Users that simply blanket the blogosphere with upvotes are clearly not curating well, although if not just selfvoting would increase the breadth of reward distribution, and do certainly pose a thorny issue. Still, I doubt that is so common as to have much of a negative impact on the value of curation overall. Even if it does, is that negative impact even remotely potential of creating unfairness as the present system? Over 90% of rewards go, and will go according to @aggroed, to less than 10% of users solely due to inequity in wealth through mechanisms that devalue quality content, and encourage voting merely to profit.
Perhaps bots might be a problem in this way, but that is a different issue. It may be that using bots to perform curation detracts from that ability of people to discern quality, and should be discouraged institutionally, in addition to posing this hazard.

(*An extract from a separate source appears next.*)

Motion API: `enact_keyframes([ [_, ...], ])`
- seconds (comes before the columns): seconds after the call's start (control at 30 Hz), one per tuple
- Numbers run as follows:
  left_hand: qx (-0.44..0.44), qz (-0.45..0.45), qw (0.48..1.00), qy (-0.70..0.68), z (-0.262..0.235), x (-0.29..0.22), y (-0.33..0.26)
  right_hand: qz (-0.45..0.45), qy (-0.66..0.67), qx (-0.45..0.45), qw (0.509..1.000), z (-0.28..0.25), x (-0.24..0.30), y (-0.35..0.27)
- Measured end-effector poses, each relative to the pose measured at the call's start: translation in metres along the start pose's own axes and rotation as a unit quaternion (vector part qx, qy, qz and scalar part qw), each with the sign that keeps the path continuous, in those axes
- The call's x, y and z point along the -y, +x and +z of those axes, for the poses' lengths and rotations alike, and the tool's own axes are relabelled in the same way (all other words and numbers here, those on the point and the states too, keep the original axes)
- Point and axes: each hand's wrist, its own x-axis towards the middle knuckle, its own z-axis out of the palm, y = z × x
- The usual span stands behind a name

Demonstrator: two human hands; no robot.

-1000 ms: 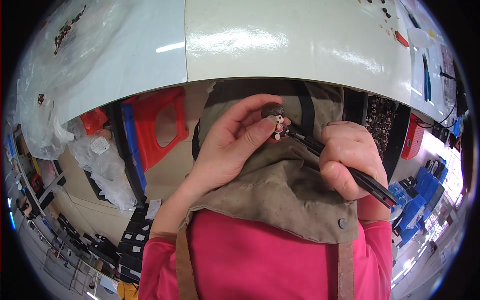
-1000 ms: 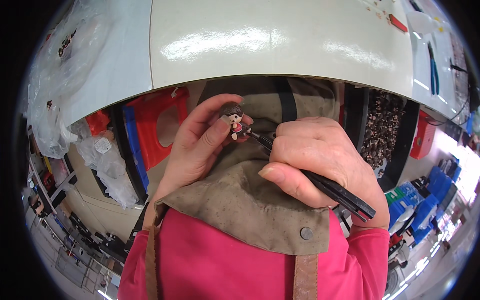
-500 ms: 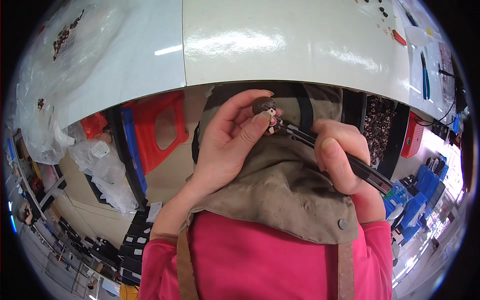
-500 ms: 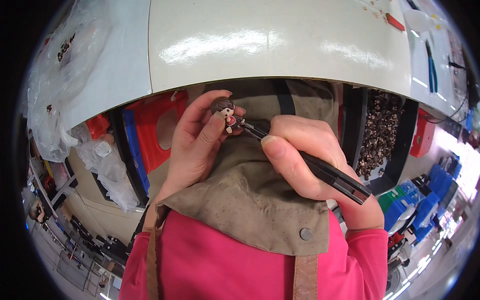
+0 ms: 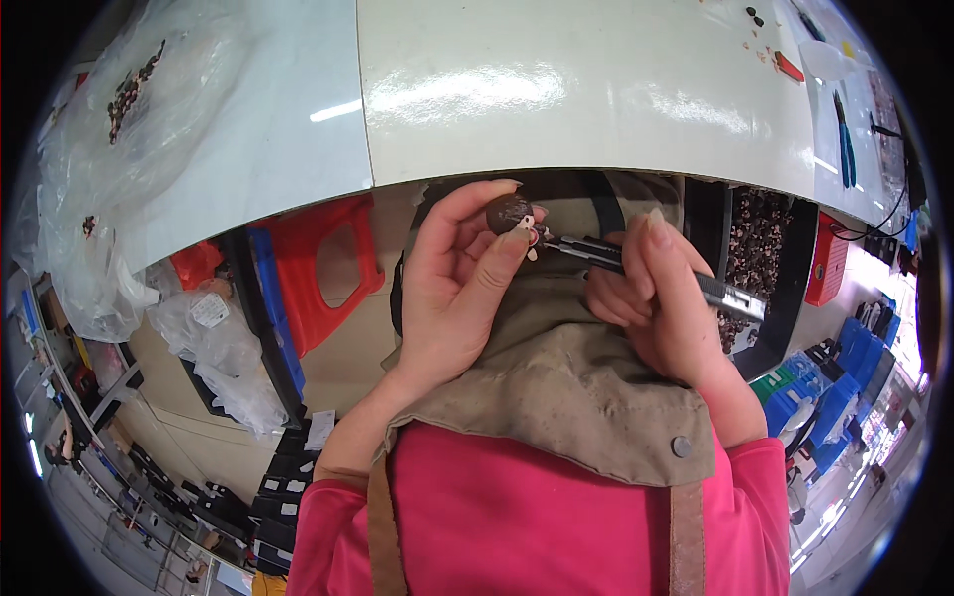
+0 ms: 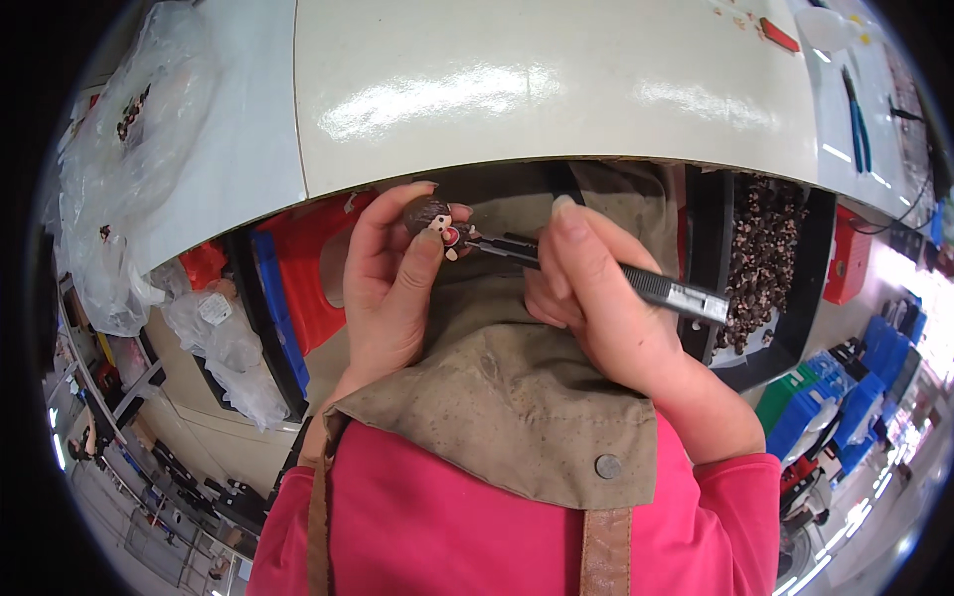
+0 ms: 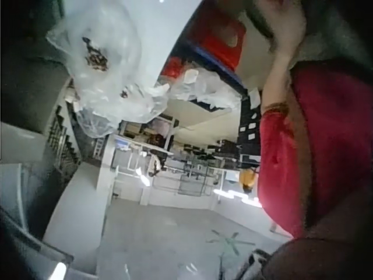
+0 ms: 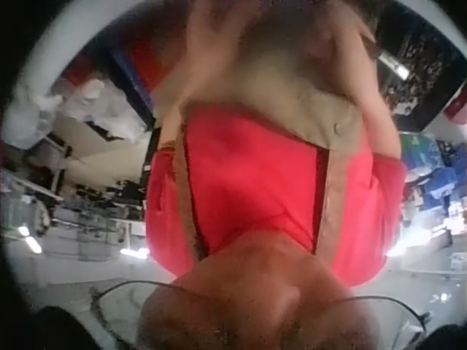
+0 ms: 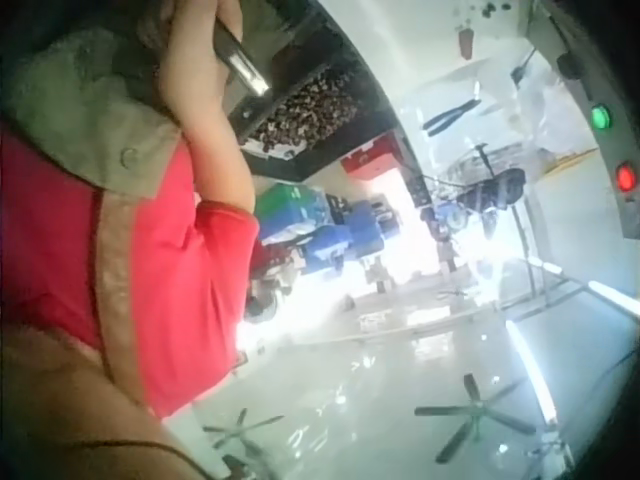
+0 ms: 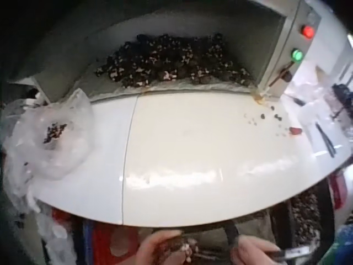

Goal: Assembling small plastic toy figures using glue and hand tools at a workstation.

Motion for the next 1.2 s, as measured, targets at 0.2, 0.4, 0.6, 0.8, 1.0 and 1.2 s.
enact_keyframes([
  [0.2,0.003,-0.009,1.000,0.015,0.004,-0.008,0.001,-0.046,-0.182,0.001,0.982,-0.006,0.011,-0.001],
  [0.4,0.044,-0.101,0.994,-0.007,0.002,-0.014,0.005,-0.146,-0.410,0.097,0.895,-0.011,0.036,0.001],
  [0.6,0.047,-0.051,0.997,0.036,0.002,-0.013,0.001,-0.130,-0.452,0.137,0.872,-0.007,0.051,0.001],
  [0.8,0.031,-0.014,0.999,0.011,0.002,-0.005,0.002,-0.054,-0.313,0.051,0.947,-0.004,0.034,0.000],
  [1.0,0.011,0.071,0.996,0.051,0.000,0.002,-0.004,-0.043,-0.145,0.011,0.988,0.002,0.012,-0.002],
  [1.2,-0.007,0.164,0.977,0.133,-0.002,0.014,0.000,0.031,0.079,-0.026,0.996,0.008,0.009,0.003],
])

Those that spend hours and hours reading and commenting high quality content do add value to the platform, yet presently, and as conceived, that value is not rewarded to them, nor to that content they curate, because upvote power dissipates.
There are ways to abuse the reward pool presently, as we are discussing, and I suspect that a broader provision of rewards might result from any particular abuses you might have in mind. I don't ask what those might be, in order to keep them as inobvious as possible.
The idea is that you get more influence by buying more SP, not by voting as many times as you can. I realize that there is a trade off between rewarding power users who find 40 good posts per day and casual users who spend less time on the site. As much as possible we have to try and find the right balance.
meep
Well, there is a simple way to do this that acknowledges that 3 billion people earn less than $3/day.
Those people can't buy influence. This clearly establishes that creating a system that intends for people to buy influence to somehow create a fair distribution is impossible. I would go further and say buying influence is antithetical to fairness.
After all, it's exactly the problem in government and finance today.
The only way to create a fair system is to decouple wealth and speech. Making influence a commodity guarantees that not only wealth will be inequitably distributed, but also speech.
Most new users on Steemit do not understand that this is the case, because they are told that Steemit rewards posters for posting. This is what they come for, and it's a bait and switch. To be honest, tell them what you just told me, Steemit is a place where you can buy influence. See if new users still come.
Those that do will not be taken aback when they discover the truth.
The only fair way to live up to the rhetoric that has driven Steemit growth is to let the value of posts and comments be set by curators that have an influence, an ability to direct reward, weighted only by their reputation.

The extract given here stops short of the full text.